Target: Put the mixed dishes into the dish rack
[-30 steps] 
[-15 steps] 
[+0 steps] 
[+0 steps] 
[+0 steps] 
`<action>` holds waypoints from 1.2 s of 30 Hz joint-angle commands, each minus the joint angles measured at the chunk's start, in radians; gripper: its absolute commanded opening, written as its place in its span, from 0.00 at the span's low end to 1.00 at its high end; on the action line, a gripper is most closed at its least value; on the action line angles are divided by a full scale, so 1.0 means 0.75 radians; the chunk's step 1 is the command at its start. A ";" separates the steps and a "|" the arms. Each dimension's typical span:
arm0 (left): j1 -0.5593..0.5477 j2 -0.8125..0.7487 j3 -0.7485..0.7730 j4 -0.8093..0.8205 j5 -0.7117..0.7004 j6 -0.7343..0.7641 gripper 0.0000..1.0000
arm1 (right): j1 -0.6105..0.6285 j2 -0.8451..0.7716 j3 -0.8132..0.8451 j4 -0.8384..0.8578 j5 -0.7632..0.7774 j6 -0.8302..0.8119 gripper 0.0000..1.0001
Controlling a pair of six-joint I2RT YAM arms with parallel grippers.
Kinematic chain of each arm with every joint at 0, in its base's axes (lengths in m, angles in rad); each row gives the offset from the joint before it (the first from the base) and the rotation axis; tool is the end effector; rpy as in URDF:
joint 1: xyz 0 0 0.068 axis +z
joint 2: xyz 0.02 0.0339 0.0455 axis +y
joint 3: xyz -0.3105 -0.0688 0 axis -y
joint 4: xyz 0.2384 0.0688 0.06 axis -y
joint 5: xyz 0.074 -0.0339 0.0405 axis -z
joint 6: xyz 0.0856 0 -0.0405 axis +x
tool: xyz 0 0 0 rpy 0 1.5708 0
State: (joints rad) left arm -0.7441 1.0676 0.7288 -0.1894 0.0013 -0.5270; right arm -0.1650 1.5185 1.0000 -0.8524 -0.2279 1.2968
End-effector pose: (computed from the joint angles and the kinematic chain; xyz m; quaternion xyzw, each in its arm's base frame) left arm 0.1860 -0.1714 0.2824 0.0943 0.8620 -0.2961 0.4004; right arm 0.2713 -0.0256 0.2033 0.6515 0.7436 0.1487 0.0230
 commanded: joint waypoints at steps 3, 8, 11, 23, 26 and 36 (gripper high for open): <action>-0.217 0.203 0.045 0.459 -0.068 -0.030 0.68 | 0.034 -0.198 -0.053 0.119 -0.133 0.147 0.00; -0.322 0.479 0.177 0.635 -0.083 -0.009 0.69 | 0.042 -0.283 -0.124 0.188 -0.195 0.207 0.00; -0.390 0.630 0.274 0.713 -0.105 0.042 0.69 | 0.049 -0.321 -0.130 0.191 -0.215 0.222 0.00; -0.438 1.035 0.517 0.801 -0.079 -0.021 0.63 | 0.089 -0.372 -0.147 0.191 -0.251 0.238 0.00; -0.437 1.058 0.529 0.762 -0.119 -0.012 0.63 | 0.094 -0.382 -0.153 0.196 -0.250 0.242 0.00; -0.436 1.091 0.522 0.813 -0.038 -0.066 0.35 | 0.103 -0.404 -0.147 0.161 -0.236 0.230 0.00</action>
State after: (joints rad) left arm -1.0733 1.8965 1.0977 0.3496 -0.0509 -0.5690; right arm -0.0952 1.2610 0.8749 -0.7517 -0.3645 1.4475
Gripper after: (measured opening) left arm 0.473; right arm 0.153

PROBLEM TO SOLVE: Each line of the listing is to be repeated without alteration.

ANSWER TO THE PROBLEM:
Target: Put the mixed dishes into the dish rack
[-30 steps] 
[-15 steps] 
[+0 steps] 
[+0 steps] 
[+0 steps] 
`<action>` holds waypoints from 1.2 s of 30 Hz joint-angle commands, each minus the joint angles measured at the chunk's start, in radians; gripper: its absolute commanded opening, written as its place in its span, from 0.00 at the span's low end to 1.00 at its high end; on the action line, a gripper is most closed at its least value; on the action line angles are divided by a full scale, so 1.0 means 0.75 radians; the chunk's step 1 is the command at its start. A ";" separates the steps and a "|" the arms. Each dimension's typical span:
arm0 (left): j1 -0.5593..0.5477 j2 -0.8125..0.7487 j3 -0.7485..0.7730 j4 -0.8093..0.8205 j5 -0.7117..0.7004 j6 -0.7343..0.7641 gripper 0.0000..1.0000
arm1 (right): j1 -0.6105..0.6285 j2 -0.8451..0.7716 j3 -0.8132..0.8451 j4 -0.8384..0.8578 j5 -0.7632..0.7774 j6 -0.8302..0.8119 gripper 0.0000..1.0001
Controlling a pair of six-joint I2RT YAM arms with parallel grippers.
Kinematic chain of each arm with every joint at 0, in its base's axes (lengths in m, angles in rad); each row gives the offset from the joint before it (the first from the base) and the rotation axis; tool is the end effector; rpy as in URDF:
joint 1: xyz 0 0 0.068 axis +z
joint 2: xyz 0.02 0.0339 0.0455 axis +y
joint 3: xyz -0.3105 -0.0688 0 axis -y
joint 4: xyz 0.2384 0.0688 0.06 axis -y
joint 5: xyz 0.074 -0.0339 0.0405 axis -z
joint 6: xyz 0.0856 0 -0.0405 axis +x
tool: xyz 0 0 0 rpy 0 1.5708 0
State: (joints rad) left arm -0.7441 1.0676 0.7288 -0.1894 0.0013 -0.5270; right arm -0.1650 1.5185 1.0000 -0.8524 -0.2279 1.2968
End-effector pose: (computed from the joint angles and the kinematic chain; xyz m; quaternion xyzw, each in its arm's base frame) left arm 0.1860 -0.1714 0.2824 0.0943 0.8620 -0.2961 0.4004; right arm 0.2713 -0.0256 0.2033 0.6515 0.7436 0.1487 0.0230
 commanded: joint waypoints at steps 3, 8, 11, 23, 26 and 36 (gripper high for open): <action>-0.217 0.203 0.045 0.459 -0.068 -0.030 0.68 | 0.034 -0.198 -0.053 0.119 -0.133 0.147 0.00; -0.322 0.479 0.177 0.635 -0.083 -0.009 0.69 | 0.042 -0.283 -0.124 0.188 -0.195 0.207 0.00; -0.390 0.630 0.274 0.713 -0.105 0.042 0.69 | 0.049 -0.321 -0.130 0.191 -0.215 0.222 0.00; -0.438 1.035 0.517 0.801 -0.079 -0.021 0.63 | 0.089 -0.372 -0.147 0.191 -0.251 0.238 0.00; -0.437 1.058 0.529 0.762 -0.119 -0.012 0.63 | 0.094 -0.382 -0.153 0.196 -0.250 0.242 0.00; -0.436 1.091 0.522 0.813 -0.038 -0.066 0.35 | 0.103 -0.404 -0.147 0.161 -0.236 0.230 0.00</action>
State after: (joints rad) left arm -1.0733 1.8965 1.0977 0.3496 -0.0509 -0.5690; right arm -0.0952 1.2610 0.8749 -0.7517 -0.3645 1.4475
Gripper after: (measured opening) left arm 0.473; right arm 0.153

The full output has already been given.